### EXERCISE AIM
The answer must consist of every line in the data that contains "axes".

── DATA PROVIDED

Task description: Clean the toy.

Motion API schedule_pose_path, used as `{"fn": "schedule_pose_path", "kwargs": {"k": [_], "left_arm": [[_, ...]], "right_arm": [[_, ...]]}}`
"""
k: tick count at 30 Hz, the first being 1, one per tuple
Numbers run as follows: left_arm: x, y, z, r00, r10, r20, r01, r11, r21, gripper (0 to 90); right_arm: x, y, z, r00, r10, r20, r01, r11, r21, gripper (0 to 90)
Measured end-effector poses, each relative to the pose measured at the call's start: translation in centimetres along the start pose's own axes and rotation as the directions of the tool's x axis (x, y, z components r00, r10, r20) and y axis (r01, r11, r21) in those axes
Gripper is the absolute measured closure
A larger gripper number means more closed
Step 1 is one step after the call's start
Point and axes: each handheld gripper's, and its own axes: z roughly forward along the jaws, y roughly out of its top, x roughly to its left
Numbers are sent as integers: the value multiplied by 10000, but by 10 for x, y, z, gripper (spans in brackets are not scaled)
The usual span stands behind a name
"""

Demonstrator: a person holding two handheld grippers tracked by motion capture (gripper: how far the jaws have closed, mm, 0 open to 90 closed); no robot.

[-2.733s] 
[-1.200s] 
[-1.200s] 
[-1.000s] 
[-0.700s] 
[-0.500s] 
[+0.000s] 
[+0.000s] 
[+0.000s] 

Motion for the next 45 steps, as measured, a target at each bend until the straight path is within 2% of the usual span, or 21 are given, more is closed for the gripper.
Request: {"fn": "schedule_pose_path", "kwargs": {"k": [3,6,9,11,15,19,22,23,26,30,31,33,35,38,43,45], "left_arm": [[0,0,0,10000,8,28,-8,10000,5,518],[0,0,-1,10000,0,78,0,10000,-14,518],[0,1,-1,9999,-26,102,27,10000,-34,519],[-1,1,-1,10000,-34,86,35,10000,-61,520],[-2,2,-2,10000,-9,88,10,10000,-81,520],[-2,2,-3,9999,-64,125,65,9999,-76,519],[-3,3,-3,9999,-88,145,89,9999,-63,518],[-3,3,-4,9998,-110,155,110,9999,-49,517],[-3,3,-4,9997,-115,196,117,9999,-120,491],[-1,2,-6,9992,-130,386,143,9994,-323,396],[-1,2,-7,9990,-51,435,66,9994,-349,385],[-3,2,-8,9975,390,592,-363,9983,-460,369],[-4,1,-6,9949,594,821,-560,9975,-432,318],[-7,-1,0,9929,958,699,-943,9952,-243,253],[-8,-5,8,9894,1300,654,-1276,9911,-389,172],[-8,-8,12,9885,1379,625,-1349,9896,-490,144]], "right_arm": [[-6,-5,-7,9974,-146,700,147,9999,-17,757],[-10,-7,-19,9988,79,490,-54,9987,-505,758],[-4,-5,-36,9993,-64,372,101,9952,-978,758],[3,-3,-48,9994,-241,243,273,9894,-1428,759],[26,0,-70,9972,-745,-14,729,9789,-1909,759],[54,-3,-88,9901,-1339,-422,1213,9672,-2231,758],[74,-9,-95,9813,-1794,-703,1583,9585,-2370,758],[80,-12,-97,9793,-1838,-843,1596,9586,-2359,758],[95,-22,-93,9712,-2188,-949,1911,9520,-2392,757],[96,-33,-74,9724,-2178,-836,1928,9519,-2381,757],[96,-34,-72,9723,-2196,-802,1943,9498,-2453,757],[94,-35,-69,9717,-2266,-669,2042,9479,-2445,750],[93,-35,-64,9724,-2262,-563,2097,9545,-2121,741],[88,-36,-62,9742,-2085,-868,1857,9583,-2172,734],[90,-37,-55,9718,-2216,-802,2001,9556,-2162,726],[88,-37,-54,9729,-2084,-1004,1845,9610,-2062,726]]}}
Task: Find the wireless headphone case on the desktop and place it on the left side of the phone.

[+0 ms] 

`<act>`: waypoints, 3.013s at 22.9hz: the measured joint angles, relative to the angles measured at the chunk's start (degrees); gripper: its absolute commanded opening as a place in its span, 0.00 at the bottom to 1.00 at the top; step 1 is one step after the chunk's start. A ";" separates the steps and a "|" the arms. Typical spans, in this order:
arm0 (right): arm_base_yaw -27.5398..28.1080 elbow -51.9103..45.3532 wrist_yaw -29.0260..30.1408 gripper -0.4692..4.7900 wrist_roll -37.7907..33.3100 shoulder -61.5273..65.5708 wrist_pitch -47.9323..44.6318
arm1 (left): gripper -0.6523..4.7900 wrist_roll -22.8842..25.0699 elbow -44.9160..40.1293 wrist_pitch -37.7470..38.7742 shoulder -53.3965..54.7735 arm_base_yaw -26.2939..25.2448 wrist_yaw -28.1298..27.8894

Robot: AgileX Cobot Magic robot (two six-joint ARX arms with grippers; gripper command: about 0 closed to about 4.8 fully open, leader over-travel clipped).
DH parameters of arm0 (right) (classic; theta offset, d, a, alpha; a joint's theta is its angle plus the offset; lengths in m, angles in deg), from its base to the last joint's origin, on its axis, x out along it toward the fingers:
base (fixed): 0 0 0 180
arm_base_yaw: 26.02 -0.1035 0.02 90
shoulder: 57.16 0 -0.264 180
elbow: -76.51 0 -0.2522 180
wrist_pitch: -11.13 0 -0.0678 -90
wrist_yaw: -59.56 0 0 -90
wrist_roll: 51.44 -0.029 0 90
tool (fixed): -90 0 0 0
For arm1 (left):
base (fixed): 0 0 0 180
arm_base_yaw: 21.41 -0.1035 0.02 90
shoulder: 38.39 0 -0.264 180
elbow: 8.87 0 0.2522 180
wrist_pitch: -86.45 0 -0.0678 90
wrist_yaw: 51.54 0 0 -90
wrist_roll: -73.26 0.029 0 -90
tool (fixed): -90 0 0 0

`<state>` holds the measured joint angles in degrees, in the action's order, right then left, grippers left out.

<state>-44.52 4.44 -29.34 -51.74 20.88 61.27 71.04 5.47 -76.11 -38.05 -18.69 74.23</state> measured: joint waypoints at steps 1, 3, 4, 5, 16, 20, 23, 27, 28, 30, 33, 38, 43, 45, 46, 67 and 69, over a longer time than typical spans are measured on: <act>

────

### ANSWER TO THIS TASK
Measured end-effector poses, each relative to the pose measured at the call's start: translation in centimetres along the start pose's own axes and rotation as the directions of the tool's x axis (x, y, z components r00, r10, r20) and y axis (r01, r11, r21) in those axes
Point and axes: each handheld gripper's, and its own axes: z roughly forward along the jaws, y roughly out of its top, x roughly to its left

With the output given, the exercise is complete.